漢江河口(913億ウォン)や閑麗海上国立公園(1026億ウォン)に支払うという費用より多い。

ーーー

メタンハイドレートが発見されたため、竹島の「市場的価値」は急増した。
韓国人の対日国民感情に竹島の「市場的価値」が加わり、解決の道は遠のく。

それまでは実質的には価値がないとみなされていた。

竹島問題は1952年1月18日に、当時の李承晩韓国大統領が「隣接海洋の主権」を主張し、公海上に「李承晩ライン」を宣言したことが発端である。

1954年9月には韓国政府は竹島の武力占拠を決定し、灯台を設置した。

日本は1954年と1962年に国際裁判所への提訴を韓国政府に打診したが、韓国側はそれを拒否、現在に至っている。
なお、1965年の日韓国交正常化時に定めた「紛争解決に関する交換公文」では、「調停」による解決をうたっている。

両国政府は、別段の合意がある場合を除くほか、両国間の紛争は、まず、外交上の経路を通じて解決するものとし、これにより解決することができなかつた場合は、両国政府が合意する手続に従い、調停によつて解決を図るものとする。
 (但し、韓国政府は竹島を巡る領土紛争自体が存在しないとの立場を取っている。)

李承晩ラインが引かれた理由は3つあるといわれている。(2005/3/22 毎日新聞夕刊)

1. 漁業活動での衝突を回避しようという意図

朝鮮半島近海では戦前から日本が漁労活動をしており、戦後も同様なら漁業被害を受けるとの危ぐを韓国側は抱いていた。

2.サンフランシスコ講和条約の第2条のa項、朝鮮の領土の規定の部分に関係 (注 参照)

講和条約では当初、竹島は朝鮮の領土とされていたが、最終案では日本領土となった。
それを知った韓国側は、条約の発効以前に竹島の領有権を主張しようと考えた。
    

3. 国交正常化交渉での外交カード

朝鮮半島に残された日本人の個人財産は韓国の全財産の80~90%とも言われた。
それを全部持ち出されれば、韓国は破たんするため、李承晩ラインを根拠に200隻以上の日本漁船を掌捕、
正常化交渉では抑留漁船員と竹島をいわば人質に、日本政府に譲歩を迫った。

日本は韓国に対し、朝鮮に投資した資本及び日本人の個別財産の全てを放棄するとともに、約11億ドルの無償資金と借款を援助すること、韓国は対日請求権を放棄することに合意した。

1960年代の日韓国交正常化交渉時代には、竹島が価値がないのに争いの対象となったため、日韓双方が爆破案を持ち出したと言われている。

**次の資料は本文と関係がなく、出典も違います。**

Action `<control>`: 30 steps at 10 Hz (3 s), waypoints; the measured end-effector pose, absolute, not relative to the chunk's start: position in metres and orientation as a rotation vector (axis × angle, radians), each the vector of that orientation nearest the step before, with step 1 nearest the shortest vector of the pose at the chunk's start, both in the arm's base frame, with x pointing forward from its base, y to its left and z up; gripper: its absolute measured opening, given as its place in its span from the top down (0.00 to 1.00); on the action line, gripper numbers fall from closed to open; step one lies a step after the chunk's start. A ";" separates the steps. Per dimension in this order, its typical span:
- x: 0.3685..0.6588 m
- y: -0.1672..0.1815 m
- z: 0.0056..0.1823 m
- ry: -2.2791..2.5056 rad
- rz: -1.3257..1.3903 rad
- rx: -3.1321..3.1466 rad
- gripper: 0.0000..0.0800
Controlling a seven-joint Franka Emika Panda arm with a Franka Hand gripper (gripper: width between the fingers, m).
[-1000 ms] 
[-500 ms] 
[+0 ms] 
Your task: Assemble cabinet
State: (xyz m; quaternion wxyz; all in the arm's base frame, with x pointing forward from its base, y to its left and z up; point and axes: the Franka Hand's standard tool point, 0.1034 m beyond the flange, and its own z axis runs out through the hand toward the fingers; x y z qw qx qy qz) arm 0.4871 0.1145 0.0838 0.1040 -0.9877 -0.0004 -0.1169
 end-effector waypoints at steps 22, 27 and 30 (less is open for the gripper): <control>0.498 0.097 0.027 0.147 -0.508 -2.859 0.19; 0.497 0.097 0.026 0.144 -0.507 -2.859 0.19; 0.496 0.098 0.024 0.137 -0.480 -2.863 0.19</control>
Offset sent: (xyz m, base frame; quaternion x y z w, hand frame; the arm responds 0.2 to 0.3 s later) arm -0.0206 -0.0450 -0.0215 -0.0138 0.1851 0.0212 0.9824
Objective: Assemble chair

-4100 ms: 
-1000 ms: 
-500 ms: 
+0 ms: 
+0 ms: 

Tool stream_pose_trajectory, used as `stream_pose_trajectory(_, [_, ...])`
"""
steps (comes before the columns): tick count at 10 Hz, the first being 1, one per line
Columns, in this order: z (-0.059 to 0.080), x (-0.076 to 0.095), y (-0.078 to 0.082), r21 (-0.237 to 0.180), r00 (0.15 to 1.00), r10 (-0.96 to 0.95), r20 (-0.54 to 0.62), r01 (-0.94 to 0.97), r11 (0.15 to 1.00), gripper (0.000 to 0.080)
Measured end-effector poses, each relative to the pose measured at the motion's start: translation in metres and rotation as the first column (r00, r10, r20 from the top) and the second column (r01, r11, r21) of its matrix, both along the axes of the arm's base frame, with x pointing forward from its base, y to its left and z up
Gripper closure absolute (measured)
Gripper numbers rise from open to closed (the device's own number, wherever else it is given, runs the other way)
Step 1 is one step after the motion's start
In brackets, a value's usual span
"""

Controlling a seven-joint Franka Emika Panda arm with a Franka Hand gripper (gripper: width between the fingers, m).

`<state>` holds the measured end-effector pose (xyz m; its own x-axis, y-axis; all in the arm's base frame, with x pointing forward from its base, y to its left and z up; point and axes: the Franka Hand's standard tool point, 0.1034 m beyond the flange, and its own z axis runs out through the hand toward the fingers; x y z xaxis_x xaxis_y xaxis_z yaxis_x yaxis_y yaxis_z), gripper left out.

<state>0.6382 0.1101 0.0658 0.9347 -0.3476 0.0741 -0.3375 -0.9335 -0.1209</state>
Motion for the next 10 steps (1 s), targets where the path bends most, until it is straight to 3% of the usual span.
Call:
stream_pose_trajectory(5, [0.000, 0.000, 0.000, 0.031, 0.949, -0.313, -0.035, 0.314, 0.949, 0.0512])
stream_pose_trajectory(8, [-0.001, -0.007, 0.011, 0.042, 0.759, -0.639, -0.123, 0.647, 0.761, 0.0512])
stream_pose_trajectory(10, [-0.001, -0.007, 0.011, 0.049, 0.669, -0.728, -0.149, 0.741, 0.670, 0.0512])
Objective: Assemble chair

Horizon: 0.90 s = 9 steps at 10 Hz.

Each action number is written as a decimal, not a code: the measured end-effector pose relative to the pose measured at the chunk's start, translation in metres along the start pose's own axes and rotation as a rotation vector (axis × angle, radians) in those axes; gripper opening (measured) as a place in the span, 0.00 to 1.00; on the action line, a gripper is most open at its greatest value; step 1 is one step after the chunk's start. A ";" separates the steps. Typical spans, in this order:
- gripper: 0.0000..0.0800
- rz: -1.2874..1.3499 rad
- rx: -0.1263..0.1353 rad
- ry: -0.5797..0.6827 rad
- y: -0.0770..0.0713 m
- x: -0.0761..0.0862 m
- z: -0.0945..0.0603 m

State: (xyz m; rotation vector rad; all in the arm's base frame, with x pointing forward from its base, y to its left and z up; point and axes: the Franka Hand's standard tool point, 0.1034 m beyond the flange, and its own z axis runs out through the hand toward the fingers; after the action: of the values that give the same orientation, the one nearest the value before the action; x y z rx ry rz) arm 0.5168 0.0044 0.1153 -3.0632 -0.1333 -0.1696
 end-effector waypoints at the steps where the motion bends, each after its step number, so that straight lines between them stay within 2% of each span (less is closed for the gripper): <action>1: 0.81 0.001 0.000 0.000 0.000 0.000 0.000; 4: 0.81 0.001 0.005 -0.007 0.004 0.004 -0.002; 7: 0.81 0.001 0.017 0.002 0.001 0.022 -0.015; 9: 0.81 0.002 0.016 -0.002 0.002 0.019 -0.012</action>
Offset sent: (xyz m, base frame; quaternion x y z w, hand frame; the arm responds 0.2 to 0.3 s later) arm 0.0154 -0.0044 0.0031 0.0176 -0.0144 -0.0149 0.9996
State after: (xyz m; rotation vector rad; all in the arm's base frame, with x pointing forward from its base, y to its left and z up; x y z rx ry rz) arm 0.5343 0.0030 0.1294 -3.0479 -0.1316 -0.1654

日韓国交正常化を前にした1965年に朴正煕大統領がディーン・ラスク米国務長官に対し、
「小さなことだとはいえ、腹が立つ問題のひとつが竹島問題。解決のため、島を爆破したい」と語った。
ラスク長官は「所属をあいまいにしてはどうか」などと提案したという。(この発言は米国立公文書館に保管されている)
今回セヌリ党の大統領候補に選出された朴槿恵(朴正煕の娘)がこの件で攻撃された。

逆に、韓国政府が公開した外交文書によれは、1962年に行われた日韓の折衝で、伊関佑二郎・日本外務省アジア局長が、
「竹島は無価値だ。日比谷公園と同じくらいの大きさなのだから、爆破してしまえば問題はなくなる」
と発言したとされている。

ーーー

注 サンフランシスコ講和条約の第2条のa項

日本が放棄すべき地域として「済州島、巨文島及び鬱陵島を含む朝鮮」と規定.。

これに対し、韓国側は、「朝鮮並びに済州島、巨文島、鬱陵島、独島及びパラン島」とするよう要請。

これに対するラスク極東担当国務次官補の回答は以下の通り。

  「ドク島、または竹島ないしリアンクール岩として知られる島に関しては、この通常無人である岩島は、
   我々の情報によれば朝鮮の一部として取り扱われたことが決してなく、
   1905年頃から日本の島根県隠岐島支庁の管轄下にある。
      この島は、かつて朝鮮によって領有権の主張がなされたとは見られない。